In fairness, the powers that be in Congress may have chosen to ignore a wish list from a lame duck Treasury secretary. And it was only recently that the press started reporting that Paulson was taking steps to move his agenda forward (although one might think DC insiders would have picked this up sooner). So the pushback by the legislative branch might not be as tardy as it seems.
More details from Bloomberg:
The Fed will share data with the SEC on repurchase agreements, which are short-term loans provided by commercial banks that clear trades and hold collateral for securities firms, said the officials, who declined to be identified because the agreement isn’t final.
Cox offered to brief Dodd and Shelby on the SEC’s talks with the Fed.
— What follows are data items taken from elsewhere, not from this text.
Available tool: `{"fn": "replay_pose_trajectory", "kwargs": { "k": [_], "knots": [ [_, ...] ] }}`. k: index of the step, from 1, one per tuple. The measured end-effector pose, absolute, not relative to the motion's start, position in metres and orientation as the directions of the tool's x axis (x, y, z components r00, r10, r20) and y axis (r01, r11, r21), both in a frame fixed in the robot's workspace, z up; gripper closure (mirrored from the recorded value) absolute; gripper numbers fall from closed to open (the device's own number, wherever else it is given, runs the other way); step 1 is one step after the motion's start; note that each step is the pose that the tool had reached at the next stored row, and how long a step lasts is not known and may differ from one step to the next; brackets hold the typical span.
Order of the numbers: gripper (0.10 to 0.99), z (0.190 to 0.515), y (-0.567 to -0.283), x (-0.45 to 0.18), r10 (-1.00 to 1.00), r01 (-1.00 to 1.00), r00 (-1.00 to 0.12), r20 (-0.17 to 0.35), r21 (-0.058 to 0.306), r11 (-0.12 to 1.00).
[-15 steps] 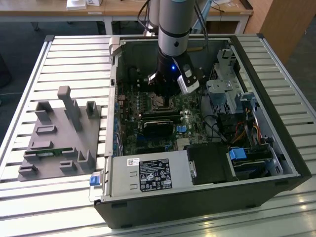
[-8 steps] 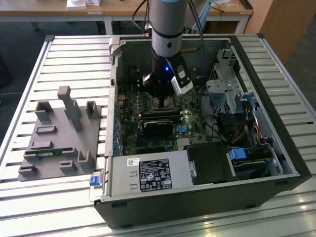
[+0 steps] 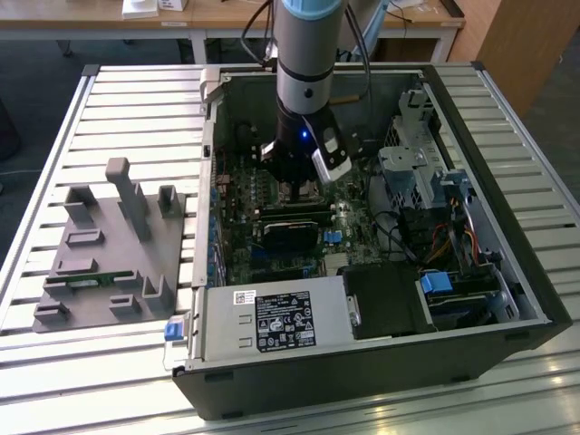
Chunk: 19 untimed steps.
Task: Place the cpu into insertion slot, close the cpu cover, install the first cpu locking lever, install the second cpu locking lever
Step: 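Install the second cpu locking lever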
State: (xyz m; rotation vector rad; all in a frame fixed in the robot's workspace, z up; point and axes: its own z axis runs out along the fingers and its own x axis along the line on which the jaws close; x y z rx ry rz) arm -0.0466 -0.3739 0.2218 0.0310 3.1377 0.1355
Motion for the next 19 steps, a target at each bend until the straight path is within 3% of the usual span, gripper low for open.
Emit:
{"fn": "replay_pose_trajectory", "kwargs": {
  "k": [15, 19],
  "knots": [
    [0.980, 0.209, -0.381, -0.055, 0.020, 0.020, -1.000, 0.001, 0.109, 0.994],
    [0.980, 0.209, -0.383, -0.055, 0.020, 0.020, -1.000, 0.002, 0.140, 0.990]
  ]
}}
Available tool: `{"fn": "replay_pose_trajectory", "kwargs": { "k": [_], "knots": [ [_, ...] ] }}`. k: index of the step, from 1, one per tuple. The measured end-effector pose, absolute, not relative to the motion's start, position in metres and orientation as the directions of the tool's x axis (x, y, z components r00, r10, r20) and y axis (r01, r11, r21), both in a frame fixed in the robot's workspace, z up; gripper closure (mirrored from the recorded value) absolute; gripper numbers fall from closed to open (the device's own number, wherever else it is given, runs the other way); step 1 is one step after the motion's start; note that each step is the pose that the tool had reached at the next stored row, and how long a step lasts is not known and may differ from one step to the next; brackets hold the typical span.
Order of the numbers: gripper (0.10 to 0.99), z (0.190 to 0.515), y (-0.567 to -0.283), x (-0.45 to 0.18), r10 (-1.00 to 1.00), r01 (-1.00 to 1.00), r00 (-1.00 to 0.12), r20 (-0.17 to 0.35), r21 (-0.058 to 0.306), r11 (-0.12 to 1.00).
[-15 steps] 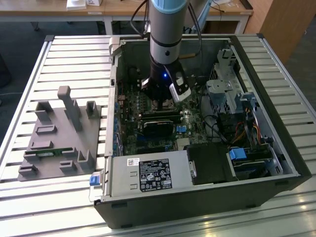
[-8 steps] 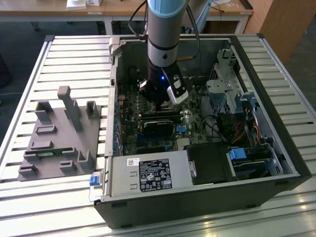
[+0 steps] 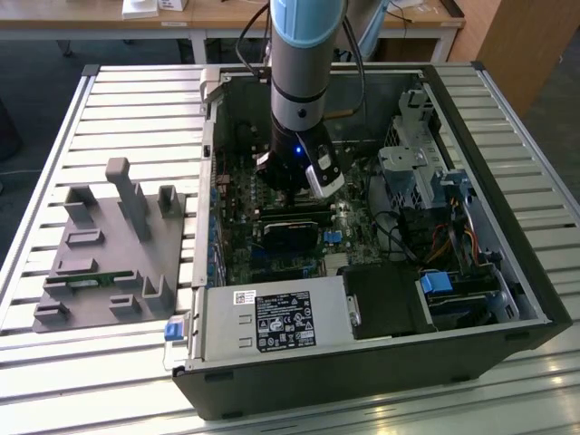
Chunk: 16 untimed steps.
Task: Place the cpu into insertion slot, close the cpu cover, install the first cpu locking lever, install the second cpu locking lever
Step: 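Install the second cpu locking lever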
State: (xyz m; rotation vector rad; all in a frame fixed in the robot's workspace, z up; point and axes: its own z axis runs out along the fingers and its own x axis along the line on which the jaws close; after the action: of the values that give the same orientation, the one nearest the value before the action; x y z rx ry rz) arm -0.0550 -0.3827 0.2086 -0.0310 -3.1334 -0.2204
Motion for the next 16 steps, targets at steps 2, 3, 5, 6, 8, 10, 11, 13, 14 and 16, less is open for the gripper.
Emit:
{"fn": "replay_pose_trajectory", "kwargs": {
  "k": [2, 3, 5, 6, 8, 10, 11, 13, 14, 16],
  "knots": [
    [0.980, 0.208, -0.385, -0.055, 0.020, 0.020, -1.000, 0.002, 0.150, 0.988],
    [0.980, 0.208, -0.387, -0.055, 0.020, 0.020, -1.000, 0.002, 0.156, 0.988],
    [0.980, 0.208, -0.389, -0.056, 0.020, 0.020, -1.000, 0.002, 0.168, 0.986],
    [0.980, 0.208, -0.390, -0.057, 0.020, 0.020, -1.000, 0.002, 0.176, 0.984],
    [0.980, 0.209, -0.393, -0.058, 0.020, 0.020, -1.000, 0.003, 0.193, 0.981],
    [0.980, 0.208, -0.396, -0.058, 0.020, 0.020, -1.000, 0.003, 0.205, 0.978],
    [0.980, 0.208, -0.398, -0.058, 0.020, 0.020, -1.000, 0.003, 0.209, 0.978],
    [0.980, 0.208, -0.401, -0.059, 0.020, 0.020, -1.000, 0.003, 0.212, 0.977],
    [0.980, 0.208, -0.402, -0.060, 0.020, 0.020, -1.000, 0.003, 0.213, 0.977],
    [0.980, 0.207, -0.403, -0.062, 0.020, 0.020, -1.000, 0.003, 0.215, 0.976]
  ]
}}
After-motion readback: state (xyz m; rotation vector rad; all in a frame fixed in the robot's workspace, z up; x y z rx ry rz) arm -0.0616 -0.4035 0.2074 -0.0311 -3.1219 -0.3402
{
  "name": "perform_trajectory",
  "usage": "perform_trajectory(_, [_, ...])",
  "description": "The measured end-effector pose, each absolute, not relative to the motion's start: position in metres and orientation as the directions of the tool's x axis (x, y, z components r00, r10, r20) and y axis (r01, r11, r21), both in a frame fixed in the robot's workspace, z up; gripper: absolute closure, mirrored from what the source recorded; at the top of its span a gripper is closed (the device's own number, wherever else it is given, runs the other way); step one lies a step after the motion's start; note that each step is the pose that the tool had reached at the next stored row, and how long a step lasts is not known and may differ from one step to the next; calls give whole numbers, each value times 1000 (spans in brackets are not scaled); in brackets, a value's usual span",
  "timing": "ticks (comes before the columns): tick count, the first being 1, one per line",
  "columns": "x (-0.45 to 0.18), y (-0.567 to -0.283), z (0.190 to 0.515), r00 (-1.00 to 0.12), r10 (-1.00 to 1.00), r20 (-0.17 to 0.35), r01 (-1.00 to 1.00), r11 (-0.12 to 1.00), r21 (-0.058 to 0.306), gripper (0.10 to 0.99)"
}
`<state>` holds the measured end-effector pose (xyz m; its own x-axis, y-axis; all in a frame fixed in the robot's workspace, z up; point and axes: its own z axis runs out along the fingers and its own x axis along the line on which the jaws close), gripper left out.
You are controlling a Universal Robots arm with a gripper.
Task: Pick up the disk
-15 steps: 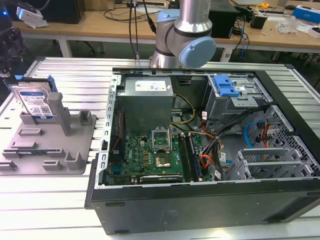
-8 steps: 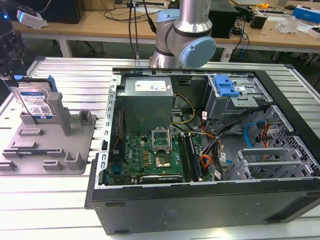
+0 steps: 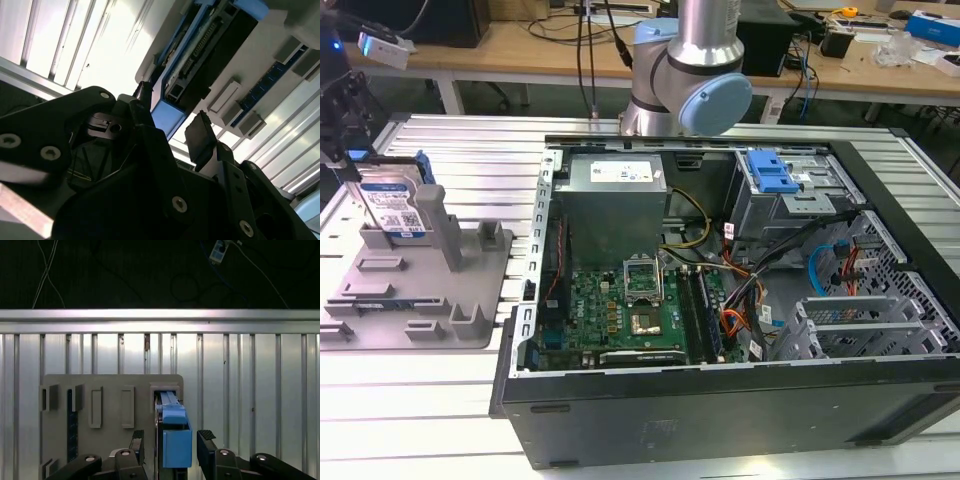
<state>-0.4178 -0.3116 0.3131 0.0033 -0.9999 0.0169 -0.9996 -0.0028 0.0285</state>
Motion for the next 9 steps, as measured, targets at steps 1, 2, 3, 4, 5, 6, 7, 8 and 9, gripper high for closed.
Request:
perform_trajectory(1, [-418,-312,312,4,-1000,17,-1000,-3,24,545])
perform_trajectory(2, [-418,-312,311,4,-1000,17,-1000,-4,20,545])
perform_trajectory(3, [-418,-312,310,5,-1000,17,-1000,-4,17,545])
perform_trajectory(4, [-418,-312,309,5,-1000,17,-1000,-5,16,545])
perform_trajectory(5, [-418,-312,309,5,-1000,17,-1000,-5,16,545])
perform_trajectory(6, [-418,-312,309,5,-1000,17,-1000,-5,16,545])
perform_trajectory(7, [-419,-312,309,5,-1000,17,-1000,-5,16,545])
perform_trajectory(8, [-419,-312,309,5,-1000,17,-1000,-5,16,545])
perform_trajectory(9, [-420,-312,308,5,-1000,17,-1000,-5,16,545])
The memorandum is “intended to facilitate our agencies’ ongoing, day-to-day cooperation,” he said in a letter responding to the two. “It is the role of Congress to decide whether, and if so how, to alter the existing regulatory structure.”
Fed officials in March rescued Bear Stearns Cos. from bankruptcy with $30 billion of financing to secure its takeover by JPMorgan Chase & Co. They also introduced the Primary Dealer Credit Facility, giving securities firms access to loans from the central bank at the same rate as commercial banks. It was intended to last “at least six months,” the Fed said March 16….
Dodd and Shelby flagged in their letter that Congress hasn’t given the Fed permanent authority to lend to securities dealers.
The information sharing between the Fed and SEC will continue even if the central bank stops providing the financing, officials said, citing the draft memorandum. Securities dealers are currently overseen by the SEC. The Fed has introduced its own supervisors at the firms since it started lending to them.
“The only reason for the Fed” to “have an interest in how investment banks are doing is if it intends to step in and provide access to the discount window in more normal times,” said Peter Wallison, a former Treasury general counsel. “Once that idea gets established then market discipline essentially disappears.”
Congress plans to start hold hearings on financial regulation next month…
Cox urged his staff June 23 to not “engage in turf wars among federal regulators,” according to an e-mail the SEC provided to Bloomberg News. He added it’s “inconceivable to me” that under any overhaul approved by the Congress, “the role of the SEC will not be strengthened and expanded.”
Central bankers are debating whether to extend the PDCF beyond September, amid signs of continued stress in financial markets. They may make a decision before their Sept. 16 meeting, when traders anticipate they will announce the first interest- rate increase since 2006…..
“We are in a transitional regime,” said Laurence Meyer, vice chairman at Macroeconomic Advisers LLC and a former Fed governor. Shelby and Dodd “are saying the situation on the ground has changed, the regulatory framework is already evolving, and we haven’t been involved.”